Thoracoscopic and Anatomic Landmarks of Kuntz's Nerve: Implications for Sympathetic Surgery

^a Department of Neurosurgery, Medical University of Vienna, Vienna, Austria
^b Center for Anatomy and Cell Biology, Medical University of Vienna, Vienna, Austria
^c Division of General Surgery, Department of Surgery, Medical University of Vienna, Vienna, Austria

Accepted for publication May 21, 2008.

^_* Address correspondence to Dr Neumayer, Division of General Surgery, AKH - E21.A, Department of Surgery, Medical University of Vienna, Währinger Gürtel 18-20, Vienna, 1090, Austria (Email: christoph.neumayer{at}meduniwien.ac.at).

	Abstract

Top Abstract Introduction Material and Methods Results Comment Acknowledgments References

 
Background: Kuntz's nerves (KN) have been blamed for surgical failures of endothoracic sympathectomy. The prevalence of these fibers, however, varies between the surgical (about 10%) and anatomic literature (about 80%). This clinically orientated cadaveric study was conducted to explain this discrepancy, to reveal possible reasons for the low thoracoscopic detection rate, and to define anatomic structures as possible landmarks of KNs.
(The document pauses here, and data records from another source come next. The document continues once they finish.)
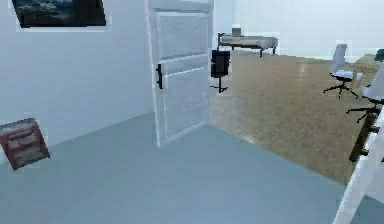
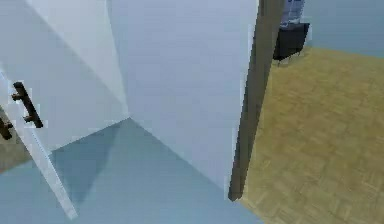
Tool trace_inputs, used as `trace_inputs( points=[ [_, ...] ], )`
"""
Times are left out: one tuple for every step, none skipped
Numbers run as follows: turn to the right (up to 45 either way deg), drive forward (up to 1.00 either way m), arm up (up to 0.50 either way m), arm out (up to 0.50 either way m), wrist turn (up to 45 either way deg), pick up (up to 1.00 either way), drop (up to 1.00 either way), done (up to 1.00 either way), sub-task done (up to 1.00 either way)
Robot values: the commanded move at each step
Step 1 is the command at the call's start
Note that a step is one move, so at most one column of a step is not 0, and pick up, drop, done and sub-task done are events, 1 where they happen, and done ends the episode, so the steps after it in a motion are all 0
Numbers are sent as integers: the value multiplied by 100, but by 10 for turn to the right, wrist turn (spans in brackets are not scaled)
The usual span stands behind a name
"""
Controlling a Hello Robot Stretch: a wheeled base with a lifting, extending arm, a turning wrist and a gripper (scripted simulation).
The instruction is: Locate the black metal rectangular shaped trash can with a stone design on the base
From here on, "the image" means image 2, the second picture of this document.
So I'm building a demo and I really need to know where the pale blue patterned object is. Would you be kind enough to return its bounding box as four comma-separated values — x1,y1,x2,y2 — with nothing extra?
280,0,306,28

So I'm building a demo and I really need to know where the black cabinet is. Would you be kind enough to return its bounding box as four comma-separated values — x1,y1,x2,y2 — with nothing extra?
272,22,311,66

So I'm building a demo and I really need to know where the black door handle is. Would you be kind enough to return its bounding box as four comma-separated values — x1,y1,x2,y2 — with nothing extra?
0,117,14,141
11,81,45,129
Methods: Video-assisted thoracoscopy was performed in 33 thoracic cavities of fresh human cadavers within 48 hours postmortem, followed by anatomic dissection of the first intercostal space. Kuntz's nerves and concomitant blood vessels were of special interest. Statistical analysis included frequencies and ² tests.
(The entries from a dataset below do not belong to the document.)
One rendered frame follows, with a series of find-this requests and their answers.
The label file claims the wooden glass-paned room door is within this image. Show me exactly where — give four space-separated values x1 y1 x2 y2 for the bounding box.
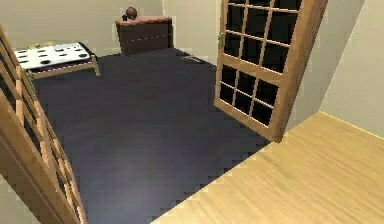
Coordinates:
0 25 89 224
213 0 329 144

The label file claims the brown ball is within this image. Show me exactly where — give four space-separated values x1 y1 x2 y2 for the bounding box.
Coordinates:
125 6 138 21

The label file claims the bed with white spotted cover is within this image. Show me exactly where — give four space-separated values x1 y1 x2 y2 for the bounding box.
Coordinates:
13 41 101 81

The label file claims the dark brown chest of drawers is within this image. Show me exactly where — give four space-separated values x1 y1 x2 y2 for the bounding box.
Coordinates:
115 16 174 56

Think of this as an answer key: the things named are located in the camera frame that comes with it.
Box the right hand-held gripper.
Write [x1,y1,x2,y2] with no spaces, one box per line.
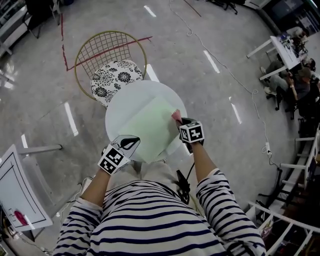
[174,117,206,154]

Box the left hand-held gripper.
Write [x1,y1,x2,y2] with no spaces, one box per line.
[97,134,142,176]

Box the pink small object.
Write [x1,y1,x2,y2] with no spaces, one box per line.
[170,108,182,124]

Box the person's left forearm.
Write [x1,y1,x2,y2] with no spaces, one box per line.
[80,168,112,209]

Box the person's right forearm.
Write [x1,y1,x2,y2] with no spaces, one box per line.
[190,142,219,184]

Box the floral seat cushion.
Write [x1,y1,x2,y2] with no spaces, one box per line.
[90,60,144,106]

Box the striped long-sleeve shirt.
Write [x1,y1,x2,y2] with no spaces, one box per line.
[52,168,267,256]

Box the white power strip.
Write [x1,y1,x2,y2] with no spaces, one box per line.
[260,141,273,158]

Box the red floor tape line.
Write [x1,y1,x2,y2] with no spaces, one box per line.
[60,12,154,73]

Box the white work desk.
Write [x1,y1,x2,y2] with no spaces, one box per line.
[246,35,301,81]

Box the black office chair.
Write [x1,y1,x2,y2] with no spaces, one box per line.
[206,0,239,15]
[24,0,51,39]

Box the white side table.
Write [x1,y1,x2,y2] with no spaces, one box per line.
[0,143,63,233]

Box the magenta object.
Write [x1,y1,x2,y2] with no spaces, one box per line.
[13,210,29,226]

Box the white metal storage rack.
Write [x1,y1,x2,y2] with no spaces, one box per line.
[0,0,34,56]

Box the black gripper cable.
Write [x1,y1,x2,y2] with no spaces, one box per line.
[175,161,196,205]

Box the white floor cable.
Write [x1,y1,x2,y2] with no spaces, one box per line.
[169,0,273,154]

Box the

Results: Kuntz's nerves were identified in 12.1% by thoracoscopy, whereas anatomic dissection revealed KNs in 66.7% (p = 0.003). Subpleural veins (mean diameter, 2.2 ± 0.9 mm) parallel to KNs were found in 81.8%. No collateral arteries were identified. Diameters of KNs were 1.4 ± 0.7 mm; distances between the first thoracic ganglion and the middle of KNs were 9.7 ± 3.0 mm. Thoracoscopic recognition of these Kuntz veins was higher than that of KNs (62.5% vs 18.2%, p < 0.005).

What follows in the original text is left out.